WHAT THIS TASK INVOLVES:
Beneath this line is the data. Output exactly the lines from the line with "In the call" to the line with "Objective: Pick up", both ends included, and nothing more.

ENTRIES SUPPLIED:
━━━━━━
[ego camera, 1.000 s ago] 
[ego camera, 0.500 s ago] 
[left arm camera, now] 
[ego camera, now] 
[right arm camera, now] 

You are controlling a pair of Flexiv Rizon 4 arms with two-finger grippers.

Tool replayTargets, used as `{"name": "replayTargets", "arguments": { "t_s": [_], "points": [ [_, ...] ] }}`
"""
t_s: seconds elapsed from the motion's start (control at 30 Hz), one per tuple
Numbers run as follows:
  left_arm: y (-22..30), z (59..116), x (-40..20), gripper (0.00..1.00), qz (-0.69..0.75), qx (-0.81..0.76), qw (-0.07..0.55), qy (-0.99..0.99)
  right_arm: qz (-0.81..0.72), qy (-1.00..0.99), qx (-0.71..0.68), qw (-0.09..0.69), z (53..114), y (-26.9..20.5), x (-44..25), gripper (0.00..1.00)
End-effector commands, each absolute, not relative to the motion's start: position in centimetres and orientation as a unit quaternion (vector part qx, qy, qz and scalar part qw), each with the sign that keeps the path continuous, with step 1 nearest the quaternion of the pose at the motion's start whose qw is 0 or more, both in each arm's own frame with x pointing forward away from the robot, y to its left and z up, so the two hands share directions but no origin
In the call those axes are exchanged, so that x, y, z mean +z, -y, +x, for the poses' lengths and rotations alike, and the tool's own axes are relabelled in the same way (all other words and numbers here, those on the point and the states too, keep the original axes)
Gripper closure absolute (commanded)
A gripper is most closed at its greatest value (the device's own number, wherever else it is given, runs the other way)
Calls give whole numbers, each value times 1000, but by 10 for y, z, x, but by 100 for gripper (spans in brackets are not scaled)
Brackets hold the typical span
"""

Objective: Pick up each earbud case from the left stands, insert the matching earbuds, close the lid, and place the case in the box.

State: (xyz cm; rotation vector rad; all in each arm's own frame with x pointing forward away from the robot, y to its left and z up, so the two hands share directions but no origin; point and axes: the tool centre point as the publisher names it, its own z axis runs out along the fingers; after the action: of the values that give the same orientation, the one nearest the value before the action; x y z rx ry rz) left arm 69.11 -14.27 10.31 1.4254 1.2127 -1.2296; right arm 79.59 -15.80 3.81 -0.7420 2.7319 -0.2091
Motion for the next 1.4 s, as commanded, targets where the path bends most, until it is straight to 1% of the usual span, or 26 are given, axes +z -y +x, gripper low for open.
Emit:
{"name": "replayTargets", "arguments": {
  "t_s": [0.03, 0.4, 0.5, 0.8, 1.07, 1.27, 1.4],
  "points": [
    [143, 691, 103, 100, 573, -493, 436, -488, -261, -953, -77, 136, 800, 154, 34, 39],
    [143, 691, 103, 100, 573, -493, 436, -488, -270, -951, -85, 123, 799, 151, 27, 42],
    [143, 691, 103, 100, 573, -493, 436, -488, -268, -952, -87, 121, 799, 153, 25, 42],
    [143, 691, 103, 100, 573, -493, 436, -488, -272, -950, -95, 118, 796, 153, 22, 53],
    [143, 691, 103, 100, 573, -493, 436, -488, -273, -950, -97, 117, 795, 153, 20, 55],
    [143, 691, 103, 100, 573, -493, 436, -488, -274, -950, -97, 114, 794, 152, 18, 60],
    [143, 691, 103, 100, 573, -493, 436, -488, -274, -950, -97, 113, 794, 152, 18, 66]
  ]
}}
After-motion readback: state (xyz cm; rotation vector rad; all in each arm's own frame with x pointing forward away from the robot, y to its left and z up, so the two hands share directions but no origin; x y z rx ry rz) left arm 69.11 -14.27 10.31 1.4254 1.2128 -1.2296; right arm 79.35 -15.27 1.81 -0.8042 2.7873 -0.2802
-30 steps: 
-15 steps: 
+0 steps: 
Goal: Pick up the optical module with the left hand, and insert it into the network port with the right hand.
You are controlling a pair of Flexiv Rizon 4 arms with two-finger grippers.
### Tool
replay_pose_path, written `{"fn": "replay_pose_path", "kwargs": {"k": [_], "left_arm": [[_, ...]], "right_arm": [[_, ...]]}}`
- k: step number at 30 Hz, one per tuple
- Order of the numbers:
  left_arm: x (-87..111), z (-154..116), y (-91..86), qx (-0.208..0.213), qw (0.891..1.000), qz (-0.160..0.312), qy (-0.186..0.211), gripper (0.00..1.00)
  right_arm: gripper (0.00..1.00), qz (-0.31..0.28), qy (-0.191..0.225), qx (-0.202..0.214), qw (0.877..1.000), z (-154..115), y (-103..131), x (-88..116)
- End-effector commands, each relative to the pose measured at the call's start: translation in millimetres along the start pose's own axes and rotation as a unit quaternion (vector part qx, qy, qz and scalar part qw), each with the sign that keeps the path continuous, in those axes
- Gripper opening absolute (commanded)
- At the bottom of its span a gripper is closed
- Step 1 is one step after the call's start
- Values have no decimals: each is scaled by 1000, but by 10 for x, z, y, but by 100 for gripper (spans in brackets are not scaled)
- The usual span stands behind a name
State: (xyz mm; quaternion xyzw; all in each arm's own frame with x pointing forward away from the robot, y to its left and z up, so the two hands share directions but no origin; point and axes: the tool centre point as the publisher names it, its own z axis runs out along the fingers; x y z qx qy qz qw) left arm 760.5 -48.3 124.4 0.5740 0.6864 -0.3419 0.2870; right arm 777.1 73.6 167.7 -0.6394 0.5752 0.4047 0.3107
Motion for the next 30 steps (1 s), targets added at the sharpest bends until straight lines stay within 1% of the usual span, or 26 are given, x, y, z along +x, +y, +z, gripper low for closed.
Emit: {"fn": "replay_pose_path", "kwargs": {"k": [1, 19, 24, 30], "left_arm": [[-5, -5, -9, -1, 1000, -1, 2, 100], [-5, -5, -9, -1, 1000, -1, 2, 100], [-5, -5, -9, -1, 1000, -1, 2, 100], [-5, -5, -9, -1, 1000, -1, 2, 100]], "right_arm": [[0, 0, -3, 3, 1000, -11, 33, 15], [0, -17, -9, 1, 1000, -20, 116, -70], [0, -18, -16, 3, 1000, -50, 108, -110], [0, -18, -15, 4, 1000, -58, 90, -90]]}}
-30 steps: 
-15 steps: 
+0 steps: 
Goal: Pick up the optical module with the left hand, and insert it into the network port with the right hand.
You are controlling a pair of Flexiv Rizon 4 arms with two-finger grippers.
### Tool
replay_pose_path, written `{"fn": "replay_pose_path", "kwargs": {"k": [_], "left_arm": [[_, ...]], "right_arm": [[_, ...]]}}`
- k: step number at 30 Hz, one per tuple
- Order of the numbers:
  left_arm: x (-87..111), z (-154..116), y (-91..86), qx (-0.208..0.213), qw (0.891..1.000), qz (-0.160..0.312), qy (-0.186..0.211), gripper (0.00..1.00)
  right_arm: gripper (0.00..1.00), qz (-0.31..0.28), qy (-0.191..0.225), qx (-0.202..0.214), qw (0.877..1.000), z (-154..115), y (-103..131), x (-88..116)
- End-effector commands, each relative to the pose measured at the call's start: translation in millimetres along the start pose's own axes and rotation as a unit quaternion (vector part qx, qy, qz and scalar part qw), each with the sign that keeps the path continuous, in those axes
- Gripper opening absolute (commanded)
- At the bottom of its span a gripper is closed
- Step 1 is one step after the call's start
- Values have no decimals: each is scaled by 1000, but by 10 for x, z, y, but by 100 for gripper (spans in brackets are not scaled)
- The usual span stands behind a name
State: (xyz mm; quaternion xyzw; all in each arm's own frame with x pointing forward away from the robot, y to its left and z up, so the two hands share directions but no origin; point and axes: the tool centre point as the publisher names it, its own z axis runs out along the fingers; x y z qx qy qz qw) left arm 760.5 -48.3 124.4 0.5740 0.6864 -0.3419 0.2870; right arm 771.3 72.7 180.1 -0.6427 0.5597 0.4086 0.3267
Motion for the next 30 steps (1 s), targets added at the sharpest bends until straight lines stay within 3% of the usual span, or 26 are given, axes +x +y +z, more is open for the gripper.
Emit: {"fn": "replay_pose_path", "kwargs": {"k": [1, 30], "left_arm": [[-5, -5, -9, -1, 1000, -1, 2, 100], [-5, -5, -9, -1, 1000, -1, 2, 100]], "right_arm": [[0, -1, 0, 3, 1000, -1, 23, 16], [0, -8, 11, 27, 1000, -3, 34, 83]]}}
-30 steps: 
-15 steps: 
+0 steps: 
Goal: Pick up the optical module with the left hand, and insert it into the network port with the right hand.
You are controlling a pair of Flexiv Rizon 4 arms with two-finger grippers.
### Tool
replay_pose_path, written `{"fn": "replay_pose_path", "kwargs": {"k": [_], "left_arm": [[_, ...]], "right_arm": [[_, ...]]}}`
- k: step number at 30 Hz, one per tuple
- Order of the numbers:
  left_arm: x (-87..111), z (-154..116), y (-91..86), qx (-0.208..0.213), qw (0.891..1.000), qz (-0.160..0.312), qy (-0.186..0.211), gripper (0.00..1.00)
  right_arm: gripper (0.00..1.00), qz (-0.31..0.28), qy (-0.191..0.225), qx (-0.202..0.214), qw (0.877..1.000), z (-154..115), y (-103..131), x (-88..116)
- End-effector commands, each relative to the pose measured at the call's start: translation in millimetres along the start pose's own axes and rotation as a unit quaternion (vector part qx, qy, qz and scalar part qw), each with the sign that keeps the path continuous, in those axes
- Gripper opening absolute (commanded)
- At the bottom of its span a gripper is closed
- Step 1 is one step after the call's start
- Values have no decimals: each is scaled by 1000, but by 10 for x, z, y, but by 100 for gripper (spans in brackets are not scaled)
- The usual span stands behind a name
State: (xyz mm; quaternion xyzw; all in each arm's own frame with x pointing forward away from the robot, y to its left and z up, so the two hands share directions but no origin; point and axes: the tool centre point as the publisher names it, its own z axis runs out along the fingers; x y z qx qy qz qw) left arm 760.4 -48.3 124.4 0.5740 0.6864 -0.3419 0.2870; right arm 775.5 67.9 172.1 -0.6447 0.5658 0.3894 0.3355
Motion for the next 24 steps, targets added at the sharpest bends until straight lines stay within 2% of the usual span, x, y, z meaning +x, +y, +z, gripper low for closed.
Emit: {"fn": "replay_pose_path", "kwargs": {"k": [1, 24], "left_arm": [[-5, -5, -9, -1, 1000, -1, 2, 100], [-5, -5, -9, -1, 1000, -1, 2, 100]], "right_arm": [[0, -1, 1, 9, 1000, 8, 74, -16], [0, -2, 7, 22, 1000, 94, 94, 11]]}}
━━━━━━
PROBLEM SOLUTION:
In the call those axes are exchanged, so that x, y, z mean +z, -y, +x, for the poses' lengths and rotations alike, and the tool's own axes are relabelled in the same way (all other words and numbers here, those on the point and the states too, keep the original axes)
Gripper closure absolute (commanded)
A gripper is most closed at its greatest value (the device's own number, wherever else it is given, runs the other way)
Calls give whole numbers, each value times 1000, but by 10 for y, z, x, but by 100 for gripper (spans in brackets are not scaled)
Brackets hold the typical span
"""

Objective: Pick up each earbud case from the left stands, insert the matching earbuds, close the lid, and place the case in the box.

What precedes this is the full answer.